Taking into account this unfavorable panorama exhibited by the tourism sector, Prime Minister Manuel Marrero Cruz took advantage of the recent meeting of the Council of Ministers to harangue the managers of the sector. In that sense pointed: “You have to put aside the concept that this is how we have always done it. We are obliged to do different things, and review and establish a different work system and in tune with the times we live in”.

The senior Castro official was not very explicit in reference to the “different things” with which he intends to revive the tourism sector. In reality, we do not believe that the plump premier has a magic wand with which to float a sector that, at this moment, and as we say in good Cuban, “not even the Chinese doctor seems to save it.”

However, we could outline some ideas that came to light in the aforementioned government conclaves. Ideas that, almost certainly, will not solve the problems of tourism either. For example, there was talk of dedicating good land to produce exclusively for the food needs of tourists. The promoters of this idea should be reminded that the problem of insufficient agricultural production in Cuba does not lie, fundamentally, in the quality of the land, but rather in the lack of motivation of agricultural producers.

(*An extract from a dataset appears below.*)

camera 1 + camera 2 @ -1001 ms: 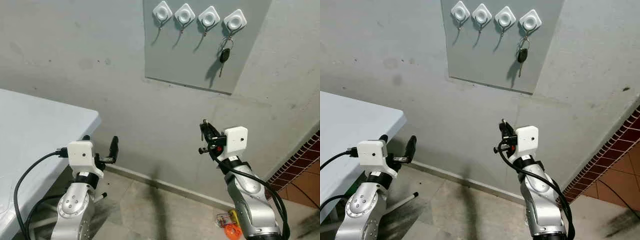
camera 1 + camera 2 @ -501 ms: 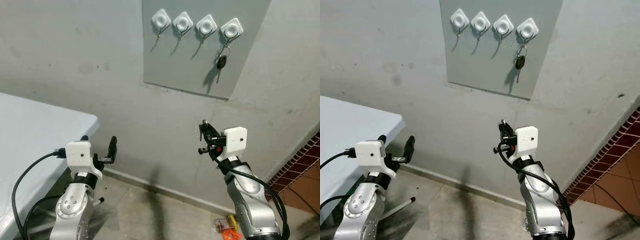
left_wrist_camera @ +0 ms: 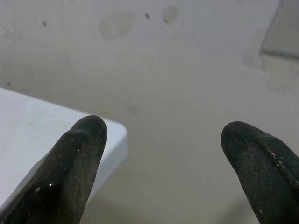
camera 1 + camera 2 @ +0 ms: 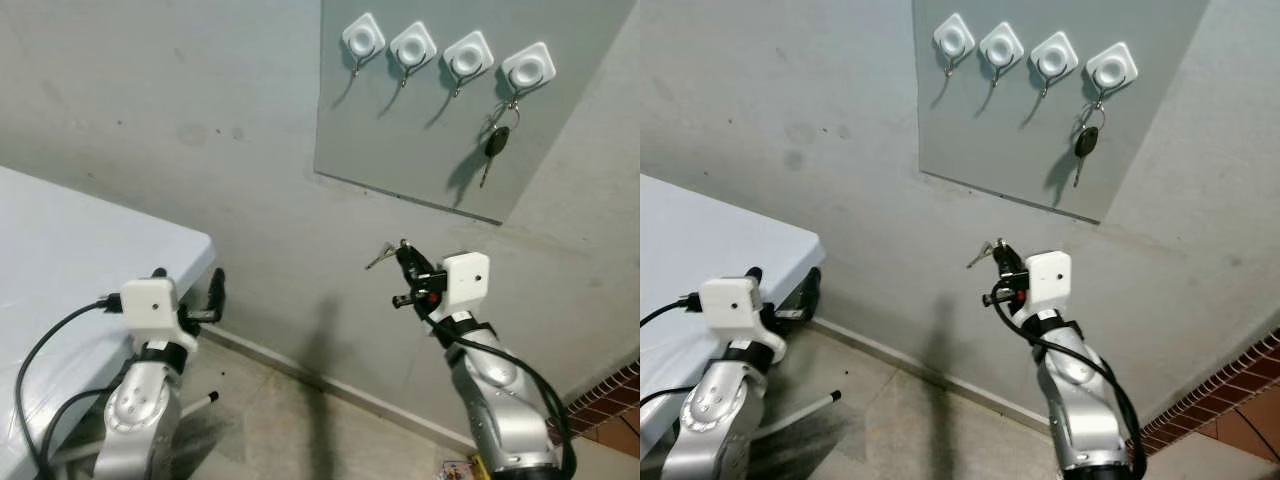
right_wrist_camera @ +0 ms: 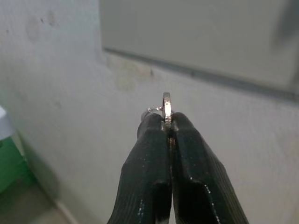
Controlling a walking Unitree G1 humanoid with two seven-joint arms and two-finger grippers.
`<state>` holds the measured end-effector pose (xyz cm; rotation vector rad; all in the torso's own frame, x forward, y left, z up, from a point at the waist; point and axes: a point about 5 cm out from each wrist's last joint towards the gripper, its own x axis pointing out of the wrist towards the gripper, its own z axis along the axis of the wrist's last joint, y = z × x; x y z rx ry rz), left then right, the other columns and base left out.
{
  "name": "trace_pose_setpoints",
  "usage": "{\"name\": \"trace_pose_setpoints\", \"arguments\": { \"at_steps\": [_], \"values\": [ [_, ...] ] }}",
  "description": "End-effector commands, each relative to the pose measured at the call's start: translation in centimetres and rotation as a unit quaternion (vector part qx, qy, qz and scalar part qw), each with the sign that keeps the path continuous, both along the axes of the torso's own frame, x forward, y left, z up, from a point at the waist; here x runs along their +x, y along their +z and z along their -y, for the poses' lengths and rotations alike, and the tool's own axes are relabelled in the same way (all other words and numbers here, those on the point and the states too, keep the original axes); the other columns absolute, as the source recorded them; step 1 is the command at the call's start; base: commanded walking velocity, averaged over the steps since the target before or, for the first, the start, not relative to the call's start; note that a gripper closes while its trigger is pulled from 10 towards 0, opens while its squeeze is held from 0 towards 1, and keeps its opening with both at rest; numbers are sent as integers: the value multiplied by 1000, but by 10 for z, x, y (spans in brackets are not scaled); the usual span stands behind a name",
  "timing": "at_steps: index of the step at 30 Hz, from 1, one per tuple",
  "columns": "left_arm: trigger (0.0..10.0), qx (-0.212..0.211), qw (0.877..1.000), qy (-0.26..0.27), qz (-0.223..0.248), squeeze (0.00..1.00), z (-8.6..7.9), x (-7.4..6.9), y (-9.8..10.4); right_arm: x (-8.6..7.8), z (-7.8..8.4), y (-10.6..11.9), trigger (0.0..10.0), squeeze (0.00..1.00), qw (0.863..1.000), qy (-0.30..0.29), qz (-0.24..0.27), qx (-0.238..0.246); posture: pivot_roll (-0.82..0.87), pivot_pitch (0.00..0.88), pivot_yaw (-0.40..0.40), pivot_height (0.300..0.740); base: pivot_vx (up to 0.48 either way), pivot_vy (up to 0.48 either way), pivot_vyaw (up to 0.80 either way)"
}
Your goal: Hang keys on a hook
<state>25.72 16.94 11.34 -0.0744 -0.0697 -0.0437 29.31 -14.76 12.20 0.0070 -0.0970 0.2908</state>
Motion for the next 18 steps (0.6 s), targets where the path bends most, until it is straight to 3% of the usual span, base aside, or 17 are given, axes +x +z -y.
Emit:
{"name": "trace_pose_setpoints", "arguments": {
  "at_steps": [1, 14, 18],
  "values": [
    [10000, 5, 1000, 14, 5, 0, -7, -2, 3, 0, -6, 3, 10000, 0, 1000, 9, 7, 4, -23, 69, -20, 740, 0, 0, 0],
    [10000, 12, 1000, 12, 8, 0, -7, -2, 5, 2, -6, 4, 10000, 0, 1000, 13, 6, 6, -19, 68, -26, 740, 0, 0, 0],
    [10000, 26, 999, -15, 20, 0, 2, 2, 13, 7, -9, 12, 10000, 0, 999, 25, 18, 8, -23, 60, -26, 740, 0, 0, 0]
  ]
}}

The issue of the tourism-culture relationship also occupied important spaces in the debates. The Castro authorities insist on the importance of offering tourists an authentically Cuban product, which rejects what they call “tacky activities.”

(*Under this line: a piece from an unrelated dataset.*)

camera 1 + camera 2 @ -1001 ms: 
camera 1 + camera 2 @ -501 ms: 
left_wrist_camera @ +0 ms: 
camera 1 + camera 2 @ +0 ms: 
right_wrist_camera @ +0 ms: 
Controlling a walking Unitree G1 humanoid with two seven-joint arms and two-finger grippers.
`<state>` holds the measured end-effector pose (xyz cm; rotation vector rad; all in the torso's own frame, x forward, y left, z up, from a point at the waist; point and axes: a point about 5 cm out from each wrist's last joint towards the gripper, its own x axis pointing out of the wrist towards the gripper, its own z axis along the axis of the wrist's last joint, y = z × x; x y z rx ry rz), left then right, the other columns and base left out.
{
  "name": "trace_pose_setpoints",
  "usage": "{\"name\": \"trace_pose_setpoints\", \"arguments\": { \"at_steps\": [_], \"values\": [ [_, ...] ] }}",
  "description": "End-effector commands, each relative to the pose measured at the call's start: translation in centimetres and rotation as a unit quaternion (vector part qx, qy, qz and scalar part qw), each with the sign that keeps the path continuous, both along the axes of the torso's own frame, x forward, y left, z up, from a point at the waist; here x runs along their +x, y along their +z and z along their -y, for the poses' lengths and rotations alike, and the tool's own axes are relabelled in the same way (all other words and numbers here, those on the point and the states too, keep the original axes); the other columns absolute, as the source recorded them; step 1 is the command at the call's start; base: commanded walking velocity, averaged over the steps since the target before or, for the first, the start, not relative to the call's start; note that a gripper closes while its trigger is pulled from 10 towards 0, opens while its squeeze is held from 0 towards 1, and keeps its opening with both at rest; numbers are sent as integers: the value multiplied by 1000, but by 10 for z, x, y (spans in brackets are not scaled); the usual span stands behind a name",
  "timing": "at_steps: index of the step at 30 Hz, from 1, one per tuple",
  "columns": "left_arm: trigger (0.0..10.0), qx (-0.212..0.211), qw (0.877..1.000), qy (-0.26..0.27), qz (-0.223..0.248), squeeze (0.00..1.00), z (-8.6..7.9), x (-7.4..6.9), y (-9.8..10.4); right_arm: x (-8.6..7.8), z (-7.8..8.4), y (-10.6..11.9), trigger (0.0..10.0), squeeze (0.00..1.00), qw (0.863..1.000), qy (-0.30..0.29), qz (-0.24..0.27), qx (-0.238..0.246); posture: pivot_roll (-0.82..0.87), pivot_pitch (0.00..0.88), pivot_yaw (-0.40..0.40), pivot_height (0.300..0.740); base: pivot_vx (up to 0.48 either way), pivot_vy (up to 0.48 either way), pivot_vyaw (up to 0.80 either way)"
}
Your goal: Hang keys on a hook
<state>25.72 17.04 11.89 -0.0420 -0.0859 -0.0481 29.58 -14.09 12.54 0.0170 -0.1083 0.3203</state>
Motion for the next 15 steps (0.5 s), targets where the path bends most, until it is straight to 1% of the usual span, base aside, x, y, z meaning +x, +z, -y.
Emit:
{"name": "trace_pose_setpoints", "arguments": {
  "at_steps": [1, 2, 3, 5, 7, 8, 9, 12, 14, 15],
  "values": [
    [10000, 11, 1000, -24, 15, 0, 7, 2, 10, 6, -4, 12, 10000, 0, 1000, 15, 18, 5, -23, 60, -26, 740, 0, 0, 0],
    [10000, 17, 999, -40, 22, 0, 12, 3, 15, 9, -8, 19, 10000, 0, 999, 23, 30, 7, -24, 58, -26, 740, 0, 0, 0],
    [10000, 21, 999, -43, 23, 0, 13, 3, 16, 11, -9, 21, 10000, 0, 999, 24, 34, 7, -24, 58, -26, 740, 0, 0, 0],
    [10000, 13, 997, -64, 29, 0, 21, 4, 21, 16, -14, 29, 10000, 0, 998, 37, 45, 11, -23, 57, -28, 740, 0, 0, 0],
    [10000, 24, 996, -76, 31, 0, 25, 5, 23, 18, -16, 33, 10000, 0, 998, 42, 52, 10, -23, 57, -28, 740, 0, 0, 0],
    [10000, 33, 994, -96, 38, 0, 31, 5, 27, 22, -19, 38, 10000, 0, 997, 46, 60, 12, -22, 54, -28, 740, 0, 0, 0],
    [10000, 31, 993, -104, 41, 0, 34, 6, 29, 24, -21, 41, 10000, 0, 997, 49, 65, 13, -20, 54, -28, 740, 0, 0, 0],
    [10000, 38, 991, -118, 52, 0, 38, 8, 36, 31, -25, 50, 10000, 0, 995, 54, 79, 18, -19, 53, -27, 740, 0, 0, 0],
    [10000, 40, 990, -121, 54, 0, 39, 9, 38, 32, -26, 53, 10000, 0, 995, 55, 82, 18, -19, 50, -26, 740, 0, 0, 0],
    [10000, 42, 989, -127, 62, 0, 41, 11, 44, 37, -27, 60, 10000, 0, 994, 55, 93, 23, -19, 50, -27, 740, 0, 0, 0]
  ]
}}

It is worth highlighting the meeting that the leadership held in recent days with some members of UNEAC, where the tourism-culture binomial was also discussed. Here the Minister of Tourism, in need of artistic support to raise the quality of the tourist product, had no choice but to apologize for the defaults that his ministry maintains with artists. The culture sector, for its part, had to respond for the high number of closed museums in the country, sites that generally arouse the interest of foreign visitors.

It was reported at the meeting of the Council of Ministers that at the end of February the plan for the arrival of visitors in the first two months of the current year was not fulfilled either. The reported number of tourists arriving in the country represented 90.6% of what was forecast.

If Mr. Marrero does not hurry to materialize his not very explicit “different things”, the decline in tourism will further aggravate the country’s economic situation. This is a sector that constitutes, together with remittances and medical services abroad, the triad that in recent times has contributed the highest income to the economy.